Master Thesis Project: Hallucinatory World of Automatic Text Generation with Transformers

Written by Fina Polat

Date: 30/06/2022

Link to the report: https://www.overleaf.com/read/mxvhyxngtpkq

This repository contains the code which is developed for the HLT Master Thesis: Hallucinatory World of Automatic Text Generation with Transformers.

The project investigates whether it is possible to reduce the amount of hallucinations in the automatically generated text by transformers.

For this, we employ the following techniques:

integration of additional information
cycle training

The code is presented in 6 modules:

Module 1:

The code in this module prepocesses the WebNLG corpus and resulting files are stored in 'preprocessed_data' directory.

Module 2:

This module is developed to extract additional information about the WebNLG entities from Wikidata.

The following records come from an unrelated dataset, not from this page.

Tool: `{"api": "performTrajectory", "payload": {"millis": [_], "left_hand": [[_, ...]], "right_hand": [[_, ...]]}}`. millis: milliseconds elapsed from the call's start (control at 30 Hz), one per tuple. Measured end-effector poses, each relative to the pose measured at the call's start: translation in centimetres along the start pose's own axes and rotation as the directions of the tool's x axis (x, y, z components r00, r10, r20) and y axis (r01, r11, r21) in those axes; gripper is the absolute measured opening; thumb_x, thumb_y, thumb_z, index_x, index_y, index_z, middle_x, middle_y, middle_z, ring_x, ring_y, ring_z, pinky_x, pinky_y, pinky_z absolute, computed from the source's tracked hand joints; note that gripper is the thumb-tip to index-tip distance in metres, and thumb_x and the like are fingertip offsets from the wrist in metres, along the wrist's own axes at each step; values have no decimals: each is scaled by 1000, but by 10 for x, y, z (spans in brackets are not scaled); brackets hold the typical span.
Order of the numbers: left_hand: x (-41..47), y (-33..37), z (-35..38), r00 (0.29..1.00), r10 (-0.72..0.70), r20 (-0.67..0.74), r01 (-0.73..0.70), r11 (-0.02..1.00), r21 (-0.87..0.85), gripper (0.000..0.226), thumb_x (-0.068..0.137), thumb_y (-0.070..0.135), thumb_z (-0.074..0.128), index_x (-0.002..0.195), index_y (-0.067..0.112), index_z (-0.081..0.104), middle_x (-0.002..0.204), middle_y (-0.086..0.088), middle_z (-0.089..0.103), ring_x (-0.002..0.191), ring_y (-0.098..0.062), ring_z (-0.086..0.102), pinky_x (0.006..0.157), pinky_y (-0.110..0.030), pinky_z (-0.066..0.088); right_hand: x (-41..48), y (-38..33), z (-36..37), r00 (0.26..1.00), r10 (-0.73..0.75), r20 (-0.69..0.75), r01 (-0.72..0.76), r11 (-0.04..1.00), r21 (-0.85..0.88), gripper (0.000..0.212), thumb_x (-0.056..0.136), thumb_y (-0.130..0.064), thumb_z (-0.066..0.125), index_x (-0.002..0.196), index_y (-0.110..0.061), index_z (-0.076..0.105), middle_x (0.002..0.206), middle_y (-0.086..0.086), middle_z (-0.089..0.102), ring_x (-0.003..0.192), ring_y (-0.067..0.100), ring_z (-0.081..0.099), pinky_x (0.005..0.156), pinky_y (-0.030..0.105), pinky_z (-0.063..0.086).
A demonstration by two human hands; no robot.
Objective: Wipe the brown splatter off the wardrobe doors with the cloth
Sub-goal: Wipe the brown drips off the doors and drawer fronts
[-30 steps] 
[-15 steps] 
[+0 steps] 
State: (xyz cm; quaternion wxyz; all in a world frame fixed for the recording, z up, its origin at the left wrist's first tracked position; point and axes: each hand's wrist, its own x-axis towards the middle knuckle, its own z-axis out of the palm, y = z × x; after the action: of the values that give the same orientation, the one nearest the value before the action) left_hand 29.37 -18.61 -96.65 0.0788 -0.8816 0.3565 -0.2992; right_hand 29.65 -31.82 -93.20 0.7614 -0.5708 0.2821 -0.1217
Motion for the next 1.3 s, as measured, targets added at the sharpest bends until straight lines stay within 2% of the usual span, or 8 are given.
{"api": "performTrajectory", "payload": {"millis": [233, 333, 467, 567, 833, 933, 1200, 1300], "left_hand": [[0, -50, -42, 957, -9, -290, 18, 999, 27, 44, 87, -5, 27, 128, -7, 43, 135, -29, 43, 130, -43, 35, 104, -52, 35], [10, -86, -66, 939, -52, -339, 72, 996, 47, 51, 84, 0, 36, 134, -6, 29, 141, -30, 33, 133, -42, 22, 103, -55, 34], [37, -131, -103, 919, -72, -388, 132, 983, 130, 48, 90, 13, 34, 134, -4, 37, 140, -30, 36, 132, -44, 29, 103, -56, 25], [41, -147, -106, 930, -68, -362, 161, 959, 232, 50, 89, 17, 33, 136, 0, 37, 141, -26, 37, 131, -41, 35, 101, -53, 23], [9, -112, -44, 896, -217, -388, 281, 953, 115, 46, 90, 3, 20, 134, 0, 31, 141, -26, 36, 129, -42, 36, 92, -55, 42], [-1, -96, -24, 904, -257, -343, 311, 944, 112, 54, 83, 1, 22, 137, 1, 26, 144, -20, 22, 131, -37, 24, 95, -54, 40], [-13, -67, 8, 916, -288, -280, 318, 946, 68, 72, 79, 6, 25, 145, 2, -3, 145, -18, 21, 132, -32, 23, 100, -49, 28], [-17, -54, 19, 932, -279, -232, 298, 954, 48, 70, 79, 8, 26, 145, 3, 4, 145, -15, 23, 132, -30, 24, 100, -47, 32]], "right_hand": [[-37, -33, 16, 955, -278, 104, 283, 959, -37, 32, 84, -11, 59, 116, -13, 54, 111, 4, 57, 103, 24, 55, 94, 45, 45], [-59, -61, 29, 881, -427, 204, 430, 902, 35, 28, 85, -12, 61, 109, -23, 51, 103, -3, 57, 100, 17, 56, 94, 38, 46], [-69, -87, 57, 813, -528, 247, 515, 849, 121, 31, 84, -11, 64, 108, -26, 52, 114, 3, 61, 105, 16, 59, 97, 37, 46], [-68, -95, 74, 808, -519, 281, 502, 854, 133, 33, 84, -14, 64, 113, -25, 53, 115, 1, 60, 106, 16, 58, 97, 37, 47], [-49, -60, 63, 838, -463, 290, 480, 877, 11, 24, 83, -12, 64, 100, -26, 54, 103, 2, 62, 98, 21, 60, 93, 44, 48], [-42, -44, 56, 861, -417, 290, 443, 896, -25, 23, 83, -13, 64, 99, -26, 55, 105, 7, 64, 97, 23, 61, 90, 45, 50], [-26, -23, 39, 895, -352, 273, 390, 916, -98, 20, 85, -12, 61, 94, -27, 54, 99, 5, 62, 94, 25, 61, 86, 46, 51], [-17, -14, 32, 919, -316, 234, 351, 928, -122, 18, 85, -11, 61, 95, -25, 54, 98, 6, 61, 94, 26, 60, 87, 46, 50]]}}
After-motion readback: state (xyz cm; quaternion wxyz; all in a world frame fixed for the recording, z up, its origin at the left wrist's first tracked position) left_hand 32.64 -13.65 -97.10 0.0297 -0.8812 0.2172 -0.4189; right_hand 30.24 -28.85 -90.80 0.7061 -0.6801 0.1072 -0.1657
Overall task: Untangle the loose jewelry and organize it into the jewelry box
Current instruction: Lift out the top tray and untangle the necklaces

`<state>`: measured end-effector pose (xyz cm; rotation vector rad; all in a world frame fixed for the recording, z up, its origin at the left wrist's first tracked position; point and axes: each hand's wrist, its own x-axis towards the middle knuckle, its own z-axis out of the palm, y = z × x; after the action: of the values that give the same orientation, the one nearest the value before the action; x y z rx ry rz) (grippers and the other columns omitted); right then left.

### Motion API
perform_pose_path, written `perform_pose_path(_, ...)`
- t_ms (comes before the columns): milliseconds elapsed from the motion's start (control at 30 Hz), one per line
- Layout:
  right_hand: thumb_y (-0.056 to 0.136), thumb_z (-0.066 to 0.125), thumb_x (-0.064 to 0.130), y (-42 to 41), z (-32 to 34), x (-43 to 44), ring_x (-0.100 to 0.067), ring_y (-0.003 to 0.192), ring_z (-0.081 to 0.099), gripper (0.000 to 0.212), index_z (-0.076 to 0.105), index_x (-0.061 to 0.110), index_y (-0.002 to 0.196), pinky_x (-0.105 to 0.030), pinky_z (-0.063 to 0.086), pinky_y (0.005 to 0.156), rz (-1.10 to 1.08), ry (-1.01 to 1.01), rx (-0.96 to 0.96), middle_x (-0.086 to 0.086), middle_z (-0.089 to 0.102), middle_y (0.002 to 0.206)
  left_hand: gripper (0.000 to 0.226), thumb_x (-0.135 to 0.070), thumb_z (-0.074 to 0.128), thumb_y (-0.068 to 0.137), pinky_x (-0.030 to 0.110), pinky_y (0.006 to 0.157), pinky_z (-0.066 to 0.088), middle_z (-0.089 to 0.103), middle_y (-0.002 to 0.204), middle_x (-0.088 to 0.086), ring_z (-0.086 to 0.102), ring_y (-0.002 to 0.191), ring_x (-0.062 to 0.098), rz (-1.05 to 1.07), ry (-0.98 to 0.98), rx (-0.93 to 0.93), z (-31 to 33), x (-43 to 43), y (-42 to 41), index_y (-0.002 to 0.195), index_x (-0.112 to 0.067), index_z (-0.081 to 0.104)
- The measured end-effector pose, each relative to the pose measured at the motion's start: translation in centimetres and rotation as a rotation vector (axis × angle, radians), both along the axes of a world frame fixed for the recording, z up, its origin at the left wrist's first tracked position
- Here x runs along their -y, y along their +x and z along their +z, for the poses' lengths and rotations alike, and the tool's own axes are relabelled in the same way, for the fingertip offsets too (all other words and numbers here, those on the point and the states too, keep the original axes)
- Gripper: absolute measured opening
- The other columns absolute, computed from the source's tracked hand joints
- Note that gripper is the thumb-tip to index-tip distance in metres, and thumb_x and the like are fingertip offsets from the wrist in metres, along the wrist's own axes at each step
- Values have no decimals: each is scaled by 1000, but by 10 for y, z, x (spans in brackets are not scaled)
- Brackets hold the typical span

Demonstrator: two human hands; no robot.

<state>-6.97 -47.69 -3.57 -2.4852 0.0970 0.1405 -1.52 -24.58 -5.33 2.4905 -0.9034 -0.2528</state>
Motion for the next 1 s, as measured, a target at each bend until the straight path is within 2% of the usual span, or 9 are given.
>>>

Resulting files are stored in 'preprocessed_data' directory.

Module 3:

In this module, we finetune pretrained language model T5-small with WebNLG, WebNLG+all additional triples from Wikidata, WebNLG+only Wikidata description. Then, we generate verbalizations with the finetuned models. Generated text is saved in 'generated_output' directory.

Module 4:

In this module, we finetune pretrained language model DistilGPT2 with WebNLG, WebNLG+all additional triples from Wikidata, WebNLG+only Wikidata description. Then, we generate verbalizations with the finetuned models. Generated text is saved in 'generated_output' directory.

Module 5:

This module experiments with CycleGT. We train CycleGT in supervised and unsupervised manner with the three versions of WebNLG corpus. All the system outputs are stored in 'outputs' folder in this module.

Module 6:

In this module, we prepare the system outputs for evaluation and store the resulting files in the repository named 'data_ready2evaluate'. Then, we evaluate the generations in the following categories: traditional metrics (BLEU, ROUGE, METEOR), PARENT, and DAE. The results of traditional metrics are stored in 'results' folder. PARENT results can be found in 'PARENT_results', and DAE results are located in 'DAE_results'.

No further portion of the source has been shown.